Proms 63, 64, 65: Budapest FO/Fischer; BBC NOW/ Van Steen at the Albert Hall

Is there a London-based symphony orchestra that could convincingly spend a late hour with their maestro interspersing the audience’s musical choices with folk fiddles, didgeridoo, body percussion, and the kind of good cheer that cannot be manufactured? Maybe the BBC Concert Orchestra after a few beers — though they’d still be far from the family warmth and polish of the incredible Budapest Festival Orchestra and their founding conductor, Iván Fischer.

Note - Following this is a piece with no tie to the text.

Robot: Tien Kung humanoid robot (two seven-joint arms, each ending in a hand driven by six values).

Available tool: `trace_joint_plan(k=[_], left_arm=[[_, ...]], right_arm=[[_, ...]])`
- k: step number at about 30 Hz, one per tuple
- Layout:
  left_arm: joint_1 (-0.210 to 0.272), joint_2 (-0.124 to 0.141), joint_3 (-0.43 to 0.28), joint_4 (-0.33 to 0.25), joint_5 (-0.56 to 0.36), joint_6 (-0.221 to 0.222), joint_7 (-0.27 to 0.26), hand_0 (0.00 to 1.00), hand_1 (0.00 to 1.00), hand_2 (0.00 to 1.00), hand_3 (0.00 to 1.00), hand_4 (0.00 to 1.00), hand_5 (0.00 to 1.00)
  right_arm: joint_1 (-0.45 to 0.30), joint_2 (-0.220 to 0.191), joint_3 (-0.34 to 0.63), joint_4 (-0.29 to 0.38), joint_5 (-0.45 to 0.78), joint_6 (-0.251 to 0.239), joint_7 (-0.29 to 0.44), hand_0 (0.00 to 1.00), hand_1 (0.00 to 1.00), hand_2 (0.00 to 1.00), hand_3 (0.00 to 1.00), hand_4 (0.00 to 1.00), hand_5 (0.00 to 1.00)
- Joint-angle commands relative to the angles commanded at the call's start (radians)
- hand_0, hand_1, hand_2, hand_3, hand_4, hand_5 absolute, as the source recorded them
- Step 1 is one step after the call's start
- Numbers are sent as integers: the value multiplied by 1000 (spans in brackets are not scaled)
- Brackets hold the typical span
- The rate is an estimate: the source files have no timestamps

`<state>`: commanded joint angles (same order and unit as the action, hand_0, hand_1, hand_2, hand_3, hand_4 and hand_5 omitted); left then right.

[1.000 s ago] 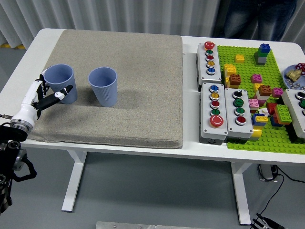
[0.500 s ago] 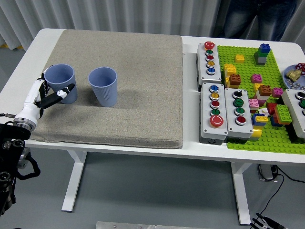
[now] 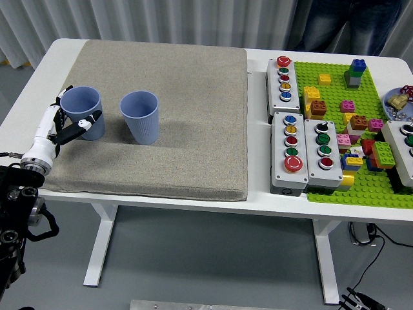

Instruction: Pick cup pour cup place

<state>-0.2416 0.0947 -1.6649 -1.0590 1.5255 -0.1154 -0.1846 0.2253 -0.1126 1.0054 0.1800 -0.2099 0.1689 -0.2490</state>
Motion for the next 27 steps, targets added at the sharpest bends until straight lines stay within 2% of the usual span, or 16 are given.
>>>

Friday’s late evening “Audience Choice” Prom — we chose Kodály, Bartók, Stravinsky, Glinka, Berlioz, and Josef Strauss — was enjoyable enough. But to hear them play Mahler’s visionary First Symphony, as they did earlier, was to enter Heaven’s gates. Half the joy lay in Fischer’s mastery of lingering transitions and tiered climaxes. From the opening rustles of spring onwards every movement made sense, even the tricky finale, so easily collapsed into fragments. And the playing had such individual character, silky one moment, feral the next, and always close to Mahler’s Bohemian roots. The best Mahler First I’ve ever heard; I’d give them a sixth star.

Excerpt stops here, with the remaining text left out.